Aanvragen van een voorlopige voorziening

Volgens de huidige procedure heeft het beroep bij de rechtbank na een afwijzing van de asielaanvraag in de procedure in het aanmeldcentrum geen schorsende werking, maar indien een voorlopige voorziening wordt gevraagd tegen de voorgenomen uitzetting mag de beslissing daarop in beginsel in Nederland worden afgewacht. Dit beleid is neergelegd in de huidige Vreemdelingencirculaire.

De vraag is gesteld in hoeveel van de eerste, tweede en volgende aanvragen een voorlopige voorziening wordt aangevraagd en in hoeveel zaken hierop positief is beslist.

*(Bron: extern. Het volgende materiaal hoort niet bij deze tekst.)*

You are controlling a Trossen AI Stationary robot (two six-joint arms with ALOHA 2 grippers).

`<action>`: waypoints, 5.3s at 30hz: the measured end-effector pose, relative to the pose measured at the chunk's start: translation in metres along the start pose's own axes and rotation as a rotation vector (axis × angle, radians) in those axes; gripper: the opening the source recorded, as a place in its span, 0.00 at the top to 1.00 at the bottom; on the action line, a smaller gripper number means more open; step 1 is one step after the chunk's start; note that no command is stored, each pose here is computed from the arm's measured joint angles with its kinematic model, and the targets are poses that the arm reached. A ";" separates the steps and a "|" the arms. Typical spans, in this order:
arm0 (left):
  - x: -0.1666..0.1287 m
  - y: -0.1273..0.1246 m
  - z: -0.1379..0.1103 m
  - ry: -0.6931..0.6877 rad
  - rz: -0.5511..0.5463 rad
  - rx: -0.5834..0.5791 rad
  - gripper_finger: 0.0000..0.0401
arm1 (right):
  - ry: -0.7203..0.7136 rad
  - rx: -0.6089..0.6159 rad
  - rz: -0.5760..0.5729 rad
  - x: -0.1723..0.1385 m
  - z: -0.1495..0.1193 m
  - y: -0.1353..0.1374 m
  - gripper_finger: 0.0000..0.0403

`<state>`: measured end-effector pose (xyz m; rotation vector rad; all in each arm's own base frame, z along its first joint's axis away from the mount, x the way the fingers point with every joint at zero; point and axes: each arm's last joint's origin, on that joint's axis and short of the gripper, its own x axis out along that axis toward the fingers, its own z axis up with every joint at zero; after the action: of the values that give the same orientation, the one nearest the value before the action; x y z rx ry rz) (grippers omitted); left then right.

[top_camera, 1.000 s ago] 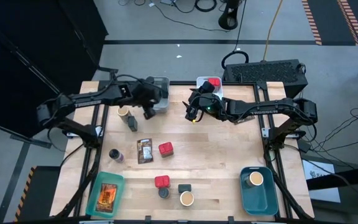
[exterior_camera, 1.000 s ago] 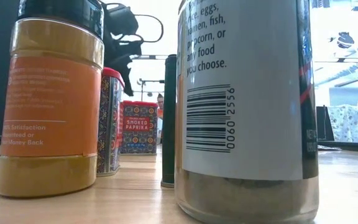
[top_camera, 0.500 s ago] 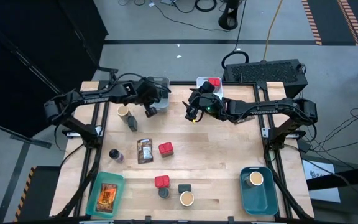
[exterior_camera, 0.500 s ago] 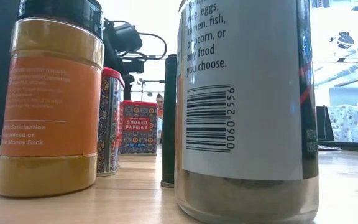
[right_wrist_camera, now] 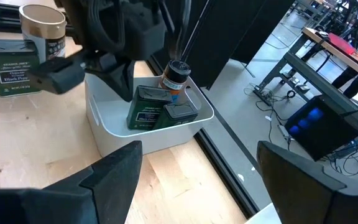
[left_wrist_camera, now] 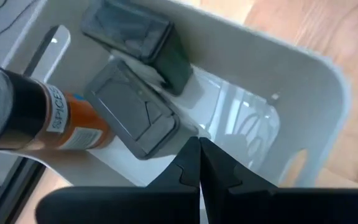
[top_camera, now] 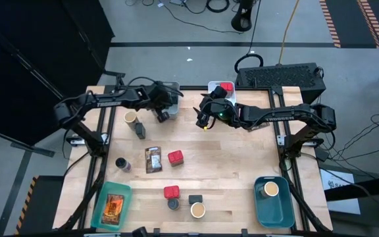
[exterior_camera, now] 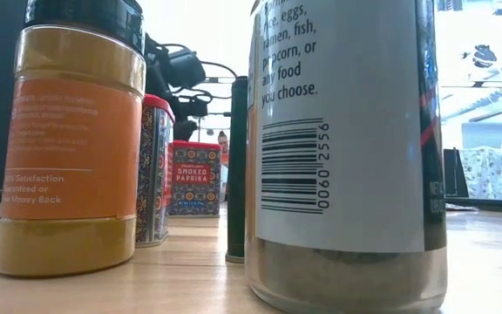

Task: Sort spices by type
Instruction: Put the black spice can into the gray bin, then adjust the black spice can in the gray bin

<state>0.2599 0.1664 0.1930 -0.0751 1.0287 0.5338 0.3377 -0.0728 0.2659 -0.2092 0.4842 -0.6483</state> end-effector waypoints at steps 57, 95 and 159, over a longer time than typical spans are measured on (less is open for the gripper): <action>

In 2009 (tot 14 december 2009) is in 70% van alle zaken waarin de eerste asielaanvraag heeft geresulteerd in een negatieve beslissing in een aanmeldcentrum, een voorlopige voorziening aangevraagd. In 27% van deze zaken is de voorlopige voorziening ook toegewezen. In 2009 (tot 14 december) is in 73% van alle zaken waarin een herhaalde aanvraag heeft geresulteerd in een negatieve beslissing in een aanmeldcentrum, een voorlopige voorziening aangevraagd. In 8% van deze zaken is de voorlopige voorziening ook toegewezen.

Beroep op artikel 64 van de Vreemdelingenwet en reguliere aanvragen medisch.

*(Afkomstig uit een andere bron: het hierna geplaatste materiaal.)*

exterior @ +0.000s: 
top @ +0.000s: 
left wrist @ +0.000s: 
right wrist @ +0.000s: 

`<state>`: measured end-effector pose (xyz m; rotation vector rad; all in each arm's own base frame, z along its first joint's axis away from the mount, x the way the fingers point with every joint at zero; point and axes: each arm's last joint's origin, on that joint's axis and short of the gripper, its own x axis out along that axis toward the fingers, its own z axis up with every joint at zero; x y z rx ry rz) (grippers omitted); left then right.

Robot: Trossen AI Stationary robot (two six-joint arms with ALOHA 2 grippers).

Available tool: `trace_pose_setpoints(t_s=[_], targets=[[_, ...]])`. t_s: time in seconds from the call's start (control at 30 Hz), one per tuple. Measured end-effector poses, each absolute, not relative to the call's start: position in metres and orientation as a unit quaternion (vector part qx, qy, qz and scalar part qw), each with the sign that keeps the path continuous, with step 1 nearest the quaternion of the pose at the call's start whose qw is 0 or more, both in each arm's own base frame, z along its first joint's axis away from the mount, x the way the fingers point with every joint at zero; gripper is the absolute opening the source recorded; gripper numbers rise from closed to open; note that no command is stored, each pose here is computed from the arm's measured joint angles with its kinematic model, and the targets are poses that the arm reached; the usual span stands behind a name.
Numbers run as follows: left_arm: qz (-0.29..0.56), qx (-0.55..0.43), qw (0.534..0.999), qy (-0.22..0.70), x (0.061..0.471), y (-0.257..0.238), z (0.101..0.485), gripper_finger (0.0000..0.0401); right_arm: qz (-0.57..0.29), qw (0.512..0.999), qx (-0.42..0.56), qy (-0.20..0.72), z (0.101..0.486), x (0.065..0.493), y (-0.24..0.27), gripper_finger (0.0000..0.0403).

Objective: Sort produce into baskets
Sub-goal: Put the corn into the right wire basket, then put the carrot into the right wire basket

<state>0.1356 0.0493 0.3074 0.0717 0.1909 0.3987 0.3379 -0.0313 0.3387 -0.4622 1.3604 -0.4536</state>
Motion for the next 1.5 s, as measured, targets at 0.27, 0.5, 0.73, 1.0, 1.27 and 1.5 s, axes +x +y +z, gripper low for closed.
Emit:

Tijdens het Wetgevingsoverleg is gevraagd naar het aantal asielzoekers, dat een beroep doet op artikel 64 van de Vreemdelingenwet en het aantal reguliere aanvragen op medische gronden.

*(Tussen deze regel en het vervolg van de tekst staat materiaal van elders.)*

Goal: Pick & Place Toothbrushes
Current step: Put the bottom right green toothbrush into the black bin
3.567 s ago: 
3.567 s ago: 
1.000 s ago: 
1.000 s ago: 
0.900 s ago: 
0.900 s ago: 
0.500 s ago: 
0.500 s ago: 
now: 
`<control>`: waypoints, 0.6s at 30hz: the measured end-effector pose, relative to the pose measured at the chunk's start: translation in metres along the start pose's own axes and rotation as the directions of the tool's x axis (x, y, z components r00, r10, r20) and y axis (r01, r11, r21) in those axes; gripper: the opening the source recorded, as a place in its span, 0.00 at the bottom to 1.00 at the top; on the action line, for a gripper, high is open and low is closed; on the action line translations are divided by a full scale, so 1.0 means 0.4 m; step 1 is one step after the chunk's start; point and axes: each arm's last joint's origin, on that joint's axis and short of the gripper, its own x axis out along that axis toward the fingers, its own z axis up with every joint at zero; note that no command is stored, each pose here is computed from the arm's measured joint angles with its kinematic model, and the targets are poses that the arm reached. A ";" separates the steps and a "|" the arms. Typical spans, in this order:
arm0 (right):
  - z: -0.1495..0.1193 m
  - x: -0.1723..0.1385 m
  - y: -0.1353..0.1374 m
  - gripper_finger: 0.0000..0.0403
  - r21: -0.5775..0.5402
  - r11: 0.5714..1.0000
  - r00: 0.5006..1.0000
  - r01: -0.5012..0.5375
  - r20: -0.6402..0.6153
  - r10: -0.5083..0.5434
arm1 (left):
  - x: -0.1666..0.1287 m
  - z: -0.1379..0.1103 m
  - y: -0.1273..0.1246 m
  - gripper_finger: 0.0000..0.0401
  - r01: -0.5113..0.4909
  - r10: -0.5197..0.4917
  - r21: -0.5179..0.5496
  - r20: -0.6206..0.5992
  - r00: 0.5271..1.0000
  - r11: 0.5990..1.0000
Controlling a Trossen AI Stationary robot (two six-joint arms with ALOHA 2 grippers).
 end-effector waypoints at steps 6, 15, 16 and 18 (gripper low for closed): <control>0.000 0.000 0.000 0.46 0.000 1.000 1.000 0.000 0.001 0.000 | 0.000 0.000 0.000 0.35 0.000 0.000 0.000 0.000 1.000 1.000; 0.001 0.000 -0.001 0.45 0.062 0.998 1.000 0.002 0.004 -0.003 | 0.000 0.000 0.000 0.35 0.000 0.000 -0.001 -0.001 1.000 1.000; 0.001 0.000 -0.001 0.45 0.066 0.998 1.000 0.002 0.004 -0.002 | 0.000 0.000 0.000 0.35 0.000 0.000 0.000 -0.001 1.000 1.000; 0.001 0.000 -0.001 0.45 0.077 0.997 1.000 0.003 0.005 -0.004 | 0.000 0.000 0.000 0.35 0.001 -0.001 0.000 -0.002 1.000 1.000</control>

Uit de gegevens van de IND blijkt dat 3% van de asielzoekers van wie de asielaanvraag in de periode van april 2008 tot 14 december 2009 is afgewezen, een beroep heeft gedaan op artikel 64 van de Vreemdelingenwet. Dit cijfer betreft slechts een momentopname aangezien de groep afgewezen asielzoekers die een beroep doet op artikel 64, sterk fluctueert.

Gebleken is dat in 2009 (tot 7 december) 2% van de reguliere aanvragen een aanvraag met het oog op medische behandeling betrof.

Hierbij is uitgegaan van alle reguliere aanvragen in deze periode, namelijk aanvragen om een verblijfsvergunning regulier met een machtiging tot verblijf, aanvragen om een verblijfsvergunning regulier zonder machtiging tot verblijf en aanvragen van EU-onderdanen.